▶ [What you are asked to do]:
Set out exactly every line of the entries below, starting at the line that holds "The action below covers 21" and stopping after the line that holds "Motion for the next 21".

*** Data Section Begins ***

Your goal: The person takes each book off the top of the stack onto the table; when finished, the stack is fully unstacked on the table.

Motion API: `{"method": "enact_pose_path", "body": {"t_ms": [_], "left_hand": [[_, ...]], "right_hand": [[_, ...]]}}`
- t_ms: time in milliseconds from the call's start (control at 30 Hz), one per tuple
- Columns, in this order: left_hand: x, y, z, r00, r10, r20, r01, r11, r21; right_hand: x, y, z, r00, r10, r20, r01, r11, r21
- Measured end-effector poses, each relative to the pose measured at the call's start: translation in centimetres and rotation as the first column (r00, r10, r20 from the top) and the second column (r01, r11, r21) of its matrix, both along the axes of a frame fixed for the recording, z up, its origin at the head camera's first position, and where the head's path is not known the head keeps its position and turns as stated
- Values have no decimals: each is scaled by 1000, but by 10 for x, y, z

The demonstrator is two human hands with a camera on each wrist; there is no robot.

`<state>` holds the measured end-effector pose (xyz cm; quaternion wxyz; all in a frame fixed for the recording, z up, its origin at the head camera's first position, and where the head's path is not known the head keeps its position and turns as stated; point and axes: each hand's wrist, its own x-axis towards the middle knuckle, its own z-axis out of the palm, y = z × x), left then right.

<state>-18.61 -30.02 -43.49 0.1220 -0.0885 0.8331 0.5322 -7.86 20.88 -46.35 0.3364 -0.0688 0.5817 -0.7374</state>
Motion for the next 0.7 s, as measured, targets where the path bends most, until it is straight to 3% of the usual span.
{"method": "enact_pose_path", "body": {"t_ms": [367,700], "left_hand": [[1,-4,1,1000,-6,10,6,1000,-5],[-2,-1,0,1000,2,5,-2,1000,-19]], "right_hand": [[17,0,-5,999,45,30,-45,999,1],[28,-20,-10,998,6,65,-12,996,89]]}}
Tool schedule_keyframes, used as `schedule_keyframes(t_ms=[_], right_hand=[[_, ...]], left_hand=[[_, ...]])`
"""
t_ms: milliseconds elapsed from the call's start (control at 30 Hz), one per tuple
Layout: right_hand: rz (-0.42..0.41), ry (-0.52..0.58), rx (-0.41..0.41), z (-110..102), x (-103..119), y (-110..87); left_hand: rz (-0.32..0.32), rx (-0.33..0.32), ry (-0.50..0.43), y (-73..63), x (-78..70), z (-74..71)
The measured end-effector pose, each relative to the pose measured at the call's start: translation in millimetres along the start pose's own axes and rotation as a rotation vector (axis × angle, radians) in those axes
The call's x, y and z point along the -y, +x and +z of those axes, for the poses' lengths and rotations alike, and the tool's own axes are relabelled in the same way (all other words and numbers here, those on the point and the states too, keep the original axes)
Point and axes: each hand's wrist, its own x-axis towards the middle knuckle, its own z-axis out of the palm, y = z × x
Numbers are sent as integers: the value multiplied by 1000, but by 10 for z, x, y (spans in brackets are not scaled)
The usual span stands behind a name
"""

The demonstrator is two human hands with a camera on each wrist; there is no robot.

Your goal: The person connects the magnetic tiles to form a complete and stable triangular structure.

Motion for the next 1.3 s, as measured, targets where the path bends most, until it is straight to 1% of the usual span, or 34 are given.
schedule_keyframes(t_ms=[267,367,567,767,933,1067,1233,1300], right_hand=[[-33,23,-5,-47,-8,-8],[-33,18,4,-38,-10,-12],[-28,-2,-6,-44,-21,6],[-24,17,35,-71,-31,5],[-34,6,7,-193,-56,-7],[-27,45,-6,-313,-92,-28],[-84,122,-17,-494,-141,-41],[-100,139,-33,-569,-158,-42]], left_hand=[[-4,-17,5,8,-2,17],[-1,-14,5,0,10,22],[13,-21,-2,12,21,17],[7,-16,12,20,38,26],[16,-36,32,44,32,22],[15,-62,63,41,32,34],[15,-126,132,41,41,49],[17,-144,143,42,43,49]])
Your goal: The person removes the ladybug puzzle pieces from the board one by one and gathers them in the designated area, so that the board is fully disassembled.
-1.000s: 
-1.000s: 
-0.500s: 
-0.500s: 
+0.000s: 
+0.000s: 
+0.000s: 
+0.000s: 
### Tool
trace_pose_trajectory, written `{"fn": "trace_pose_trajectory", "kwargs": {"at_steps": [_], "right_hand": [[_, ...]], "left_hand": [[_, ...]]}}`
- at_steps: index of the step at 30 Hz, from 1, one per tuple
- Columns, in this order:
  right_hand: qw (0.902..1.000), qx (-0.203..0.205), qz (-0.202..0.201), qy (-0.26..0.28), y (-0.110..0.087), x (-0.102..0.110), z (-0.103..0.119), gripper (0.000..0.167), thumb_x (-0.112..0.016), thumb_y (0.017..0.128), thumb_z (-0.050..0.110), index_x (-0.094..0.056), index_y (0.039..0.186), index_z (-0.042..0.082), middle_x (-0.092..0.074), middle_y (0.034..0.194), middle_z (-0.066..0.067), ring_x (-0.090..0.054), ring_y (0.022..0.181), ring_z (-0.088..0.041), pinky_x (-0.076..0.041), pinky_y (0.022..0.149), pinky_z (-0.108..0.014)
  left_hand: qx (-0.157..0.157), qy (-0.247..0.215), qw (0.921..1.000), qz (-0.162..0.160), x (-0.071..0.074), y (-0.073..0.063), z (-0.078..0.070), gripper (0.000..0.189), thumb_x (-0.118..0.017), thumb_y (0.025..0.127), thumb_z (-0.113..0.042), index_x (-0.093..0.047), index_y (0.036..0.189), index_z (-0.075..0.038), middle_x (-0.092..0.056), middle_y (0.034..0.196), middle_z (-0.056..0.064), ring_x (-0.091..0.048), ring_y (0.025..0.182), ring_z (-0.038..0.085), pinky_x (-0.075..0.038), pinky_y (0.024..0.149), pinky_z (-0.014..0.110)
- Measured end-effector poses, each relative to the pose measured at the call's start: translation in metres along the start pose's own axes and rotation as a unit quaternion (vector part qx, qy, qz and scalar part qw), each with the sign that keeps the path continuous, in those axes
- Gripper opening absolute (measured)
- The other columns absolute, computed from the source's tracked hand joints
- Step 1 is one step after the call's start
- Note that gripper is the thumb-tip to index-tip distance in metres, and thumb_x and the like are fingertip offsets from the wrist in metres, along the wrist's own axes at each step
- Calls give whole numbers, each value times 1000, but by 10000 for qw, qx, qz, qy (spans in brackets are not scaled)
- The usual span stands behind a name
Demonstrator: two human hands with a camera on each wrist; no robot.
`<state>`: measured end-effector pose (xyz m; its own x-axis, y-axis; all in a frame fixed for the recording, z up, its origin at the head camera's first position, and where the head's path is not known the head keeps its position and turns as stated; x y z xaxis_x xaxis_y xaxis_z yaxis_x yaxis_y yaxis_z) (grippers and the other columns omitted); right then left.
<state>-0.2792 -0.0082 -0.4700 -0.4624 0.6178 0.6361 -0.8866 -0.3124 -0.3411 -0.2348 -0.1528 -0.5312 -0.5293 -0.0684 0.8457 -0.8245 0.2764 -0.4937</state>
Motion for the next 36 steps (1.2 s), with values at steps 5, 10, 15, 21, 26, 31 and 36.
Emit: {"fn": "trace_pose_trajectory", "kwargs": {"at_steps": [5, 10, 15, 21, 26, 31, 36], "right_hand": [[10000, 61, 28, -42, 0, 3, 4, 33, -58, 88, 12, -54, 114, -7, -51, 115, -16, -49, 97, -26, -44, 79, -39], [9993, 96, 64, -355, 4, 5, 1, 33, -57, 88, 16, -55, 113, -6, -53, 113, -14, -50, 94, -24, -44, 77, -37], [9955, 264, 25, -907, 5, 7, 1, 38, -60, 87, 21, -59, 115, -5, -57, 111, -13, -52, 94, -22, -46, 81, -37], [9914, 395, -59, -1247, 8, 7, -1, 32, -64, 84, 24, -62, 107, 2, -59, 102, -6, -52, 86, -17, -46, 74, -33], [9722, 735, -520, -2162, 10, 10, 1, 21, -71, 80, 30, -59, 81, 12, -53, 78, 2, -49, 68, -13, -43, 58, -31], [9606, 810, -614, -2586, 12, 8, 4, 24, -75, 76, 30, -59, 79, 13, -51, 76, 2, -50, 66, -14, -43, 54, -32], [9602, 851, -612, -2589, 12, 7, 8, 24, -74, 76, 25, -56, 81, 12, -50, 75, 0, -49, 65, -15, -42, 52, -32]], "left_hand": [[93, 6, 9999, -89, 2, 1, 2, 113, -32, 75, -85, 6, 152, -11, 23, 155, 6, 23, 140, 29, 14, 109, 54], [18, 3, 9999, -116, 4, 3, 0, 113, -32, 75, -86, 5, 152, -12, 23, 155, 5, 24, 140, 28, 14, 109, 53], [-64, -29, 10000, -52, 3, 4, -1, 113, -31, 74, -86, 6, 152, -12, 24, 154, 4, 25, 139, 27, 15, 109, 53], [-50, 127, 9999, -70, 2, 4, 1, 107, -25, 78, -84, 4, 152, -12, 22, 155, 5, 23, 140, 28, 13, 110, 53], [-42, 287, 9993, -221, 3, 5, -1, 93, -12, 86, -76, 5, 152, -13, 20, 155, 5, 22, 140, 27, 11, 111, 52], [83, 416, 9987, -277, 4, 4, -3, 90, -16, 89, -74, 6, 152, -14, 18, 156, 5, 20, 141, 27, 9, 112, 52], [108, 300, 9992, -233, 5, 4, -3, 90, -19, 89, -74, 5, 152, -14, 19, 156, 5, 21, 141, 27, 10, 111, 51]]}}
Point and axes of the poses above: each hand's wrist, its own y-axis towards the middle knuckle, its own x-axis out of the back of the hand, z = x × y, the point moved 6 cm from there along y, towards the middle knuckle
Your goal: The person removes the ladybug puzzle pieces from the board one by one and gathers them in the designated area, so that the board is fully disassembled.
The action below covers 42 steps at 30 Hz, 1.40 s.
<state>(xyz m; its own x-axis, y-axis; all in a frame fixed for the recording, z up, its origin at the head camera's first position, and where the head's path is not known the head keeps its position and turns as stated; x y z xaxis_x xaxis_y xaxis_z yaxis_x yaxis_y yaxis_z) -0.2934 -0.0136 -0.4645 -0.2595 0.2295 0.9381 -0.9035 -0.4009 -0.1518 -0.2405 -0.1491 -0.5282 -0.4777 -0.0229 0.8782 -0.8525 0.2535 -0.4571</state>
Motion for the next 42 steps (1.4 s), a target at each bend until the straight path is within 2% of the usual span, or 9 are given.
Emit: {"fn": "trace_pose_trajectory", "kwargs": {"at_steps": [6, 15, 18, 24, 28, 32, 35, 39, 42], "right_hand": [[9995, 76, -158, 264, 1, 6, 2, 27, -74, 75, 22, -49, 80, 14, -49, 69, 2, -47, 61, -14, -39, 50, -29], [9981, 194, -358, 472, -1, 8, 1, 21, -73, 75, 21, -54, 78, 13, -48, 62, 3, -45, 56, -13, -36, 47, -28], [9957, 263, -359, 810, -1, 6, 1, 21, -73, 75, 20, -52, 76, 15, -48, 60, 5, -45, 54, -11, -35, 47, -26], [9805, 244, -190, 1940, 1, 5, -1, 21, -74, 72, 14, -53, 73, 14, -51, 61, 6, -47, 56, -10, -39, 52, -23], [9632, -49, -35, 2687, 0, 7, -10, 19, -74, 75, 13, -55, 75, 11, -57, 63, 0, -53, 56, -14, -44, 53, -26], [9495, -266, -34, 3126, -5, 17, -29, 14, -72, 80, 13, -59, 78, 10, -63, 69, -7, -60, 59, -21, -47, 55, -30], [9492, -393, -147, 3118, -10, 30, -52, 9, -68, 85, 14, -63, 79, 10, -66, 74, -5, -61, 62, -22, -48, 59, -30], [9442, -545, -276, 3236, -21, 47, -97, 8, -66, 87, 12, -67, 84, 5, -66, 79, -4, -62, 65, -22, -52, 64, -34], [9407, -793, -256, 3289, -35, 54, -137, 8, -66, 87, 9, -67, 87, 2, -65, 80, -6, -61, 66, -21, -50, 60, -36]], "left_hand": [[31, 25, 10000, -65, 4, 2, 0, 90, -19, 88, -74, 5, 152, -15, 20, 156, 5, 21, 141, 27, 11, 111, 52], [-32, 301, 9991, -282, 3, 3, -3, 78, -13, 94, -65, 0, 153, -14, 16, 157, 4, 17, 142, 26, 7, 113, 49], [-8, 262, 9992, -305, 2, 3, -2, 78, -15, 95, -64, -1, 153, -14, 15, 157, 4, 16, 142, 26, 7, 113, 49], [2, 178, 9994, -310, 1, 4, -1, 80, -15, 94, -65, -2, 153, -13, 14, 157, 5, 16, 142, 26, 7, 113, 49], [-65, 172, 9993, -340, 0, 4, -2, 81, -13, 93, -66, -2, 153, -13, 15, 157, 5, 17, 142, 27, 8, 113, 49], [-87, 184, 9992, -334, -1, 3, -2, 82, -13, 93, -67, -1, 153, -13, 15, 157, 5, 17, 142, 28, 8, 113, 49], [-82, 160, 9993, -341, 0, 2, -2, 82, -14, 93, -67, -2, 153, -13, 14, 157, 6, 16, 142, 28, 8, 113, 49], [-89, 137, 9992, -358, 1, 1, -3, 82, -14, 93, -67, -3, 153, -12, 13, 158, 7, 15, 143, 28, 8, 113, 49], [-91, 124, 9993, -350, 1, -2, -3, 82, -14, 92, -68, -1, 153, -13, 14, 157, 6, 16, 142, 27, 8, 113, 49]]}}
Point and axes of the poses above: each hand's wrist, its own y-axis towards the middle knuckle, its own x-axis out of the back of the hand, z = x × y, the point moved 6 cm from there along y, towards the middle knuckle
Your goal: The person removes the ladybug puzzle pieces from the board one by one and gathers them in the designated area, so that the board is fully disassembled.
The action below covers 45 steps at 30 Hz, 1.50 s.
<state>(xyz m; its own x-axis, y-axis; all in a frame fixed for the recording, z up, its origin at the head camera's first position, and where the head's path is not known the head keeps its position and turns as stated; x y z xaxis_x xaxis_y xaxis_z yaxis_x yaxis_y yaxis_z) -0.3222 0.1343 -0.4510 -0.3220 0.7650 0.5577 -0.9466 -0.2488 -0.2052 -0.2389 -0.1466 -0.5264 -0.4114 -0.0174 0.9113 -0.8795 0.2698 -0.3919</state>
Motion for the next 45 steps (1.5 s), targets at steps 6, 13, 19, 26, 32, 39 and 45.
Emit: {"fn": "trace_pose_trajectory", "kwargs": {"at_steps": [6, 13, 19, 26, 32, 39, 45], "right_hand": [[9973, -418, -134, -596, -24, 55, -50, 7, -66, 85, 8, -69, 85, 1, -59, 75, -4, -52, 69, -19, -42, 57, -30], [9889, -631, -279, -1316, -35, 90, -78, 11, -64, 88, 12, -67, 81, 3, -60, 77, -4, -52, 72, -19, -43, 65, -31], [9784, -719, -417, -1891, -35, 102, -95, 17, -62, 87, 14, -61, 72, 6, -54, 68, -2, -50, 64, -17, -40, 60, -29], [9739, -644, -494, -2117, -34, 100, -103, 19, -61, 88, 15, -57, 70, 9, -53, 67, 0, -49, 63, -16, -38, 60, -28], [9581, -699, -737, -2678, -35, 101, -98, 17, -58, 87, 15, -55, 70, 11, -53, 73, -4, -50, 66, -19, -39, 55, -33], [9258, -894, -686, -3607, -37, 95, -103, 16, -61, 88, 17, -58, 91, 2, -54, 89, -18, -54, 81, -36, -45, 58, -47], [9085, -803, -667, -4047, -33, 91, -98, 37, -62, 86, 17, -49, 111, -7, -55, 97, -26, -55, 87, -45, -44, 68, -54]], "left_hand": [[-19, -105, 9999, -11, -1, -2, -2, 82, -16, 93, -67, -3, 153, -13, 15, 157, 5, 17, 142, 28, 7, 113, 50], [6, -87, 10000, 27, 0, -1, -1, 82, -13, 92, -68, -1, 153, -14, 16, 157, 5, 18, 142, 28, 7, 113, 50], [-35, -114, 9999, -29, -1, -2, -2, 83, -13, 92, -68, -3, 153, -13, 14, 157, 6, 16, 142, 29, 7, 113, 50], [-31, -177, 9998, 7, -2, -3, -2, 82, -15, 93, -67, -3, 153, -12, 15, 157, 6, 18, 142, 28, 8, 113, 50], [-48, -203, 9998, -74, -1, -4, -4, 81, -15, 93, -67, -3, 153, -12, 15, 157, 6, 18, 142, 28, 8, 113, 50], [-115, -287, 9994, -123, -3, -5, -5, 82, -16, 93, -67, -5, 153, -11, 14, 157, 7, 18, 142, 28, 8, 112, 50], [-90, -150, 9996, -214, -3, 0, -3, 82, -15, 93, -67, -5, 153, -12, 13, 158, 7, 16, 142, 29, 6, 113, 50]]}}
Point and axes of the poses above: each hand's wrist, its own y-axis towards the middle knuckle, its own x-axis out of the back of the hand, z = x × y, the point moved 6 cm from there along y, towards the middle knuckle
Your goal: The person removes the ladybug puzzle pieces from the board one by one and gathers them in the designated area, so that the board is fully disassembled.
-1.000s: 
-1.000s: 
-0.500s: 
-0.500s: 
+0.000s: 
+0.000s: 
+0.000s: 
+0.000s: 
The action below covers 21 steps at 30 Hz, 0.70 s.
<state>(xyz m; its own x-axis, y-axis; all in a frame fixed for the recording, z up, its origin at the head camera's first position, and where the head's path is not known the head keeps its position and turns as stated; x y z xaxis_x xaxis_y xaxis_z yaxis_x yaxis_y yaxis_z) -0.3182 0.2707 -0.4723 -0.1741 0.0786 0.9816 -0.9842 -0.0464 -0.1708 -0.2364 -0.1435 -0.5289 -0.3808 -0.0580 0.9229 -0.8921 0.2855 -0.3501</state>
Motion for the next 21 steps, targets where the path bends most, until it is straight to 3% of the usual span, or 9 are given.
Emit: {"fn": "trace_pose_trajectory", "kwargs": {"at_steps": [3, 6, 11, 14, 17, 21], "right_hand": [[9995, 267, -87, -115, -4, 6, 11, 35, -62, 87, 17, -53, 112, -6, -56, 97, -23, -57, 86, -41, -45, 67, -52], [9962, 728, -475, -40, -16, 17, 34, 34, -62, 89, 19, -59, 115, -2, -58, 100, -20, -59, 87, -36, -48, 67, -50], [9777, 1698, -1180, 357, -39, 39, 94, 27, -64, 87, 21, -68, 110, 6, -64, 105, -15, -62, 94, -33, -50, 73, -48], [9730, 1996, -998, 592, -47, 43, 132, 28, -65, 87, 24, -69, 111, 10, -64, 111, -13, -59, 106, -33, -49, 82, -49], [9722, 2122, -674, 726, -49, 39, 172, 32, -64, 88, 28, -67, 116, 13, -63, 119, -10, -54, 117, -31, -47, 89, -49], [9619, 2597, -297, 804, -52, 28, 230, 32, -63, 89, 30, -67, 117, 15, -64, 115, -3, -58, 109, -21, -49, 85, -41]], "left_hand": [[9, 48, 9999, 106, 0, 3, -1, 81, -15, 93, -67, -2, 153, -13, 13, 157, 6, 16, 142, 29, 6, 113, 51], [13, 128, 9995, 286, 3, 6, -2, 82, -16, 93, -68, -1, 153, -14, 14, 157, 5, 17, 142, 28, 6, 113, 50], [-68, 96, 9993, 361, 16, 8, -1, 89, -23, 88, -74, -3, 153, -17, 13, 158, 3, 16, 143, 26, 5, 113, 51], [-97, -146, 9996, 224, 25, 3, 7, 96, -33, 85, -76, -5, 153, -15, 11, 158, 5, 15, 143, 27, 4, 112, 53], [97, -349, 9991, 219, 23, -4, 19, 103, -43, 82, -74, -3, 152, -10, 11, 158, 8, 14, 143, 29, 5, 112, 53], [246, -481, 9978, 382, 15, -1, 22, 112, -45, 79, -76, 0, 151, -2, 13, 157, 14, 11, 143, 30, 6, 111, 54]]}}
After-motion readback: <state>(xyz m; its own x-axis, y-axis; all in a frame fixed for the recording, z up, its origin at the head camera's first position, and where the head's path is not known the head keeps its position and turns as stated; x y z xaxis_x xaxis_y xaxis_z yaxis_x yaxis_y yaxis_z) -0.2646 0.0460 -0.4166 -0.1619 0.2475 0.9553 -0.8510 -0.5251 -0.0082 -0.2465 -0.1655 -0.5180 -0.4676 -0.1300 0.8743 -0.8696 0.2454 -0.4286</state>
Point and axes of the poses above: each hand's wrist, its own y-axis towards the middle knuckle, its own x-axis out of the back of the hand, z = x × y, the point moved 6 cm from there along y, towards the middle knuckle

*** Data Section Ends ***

▶ [Worked solution]:
The action below covers 21 steps at 30 Hz, 0.70 s.
<state>(xyz m; its own x-axis, y-axis; all in a frame fixed for the recording, z up, its origin at the head camera's first position, and where the head's path is not known the head keeps its position and turns as stated; x y z xaxis_x xaxis_y xaxis_z yaxis_x yaxis_y yaxis_z) -0.3182 0.2707 -0.4723 -0.1741 0.0786 0.9816 -0.9842 -0.0464 -0.1708 -0.2364 -0.1435 -0.5289 -0.3808 -0.0580 0.9229 -0.8921 0.2855 -0.3501</state>
Motion for the next 21 steps, targets where the path bends most, until it is straight to 3% of the usual span, or 9 are given.

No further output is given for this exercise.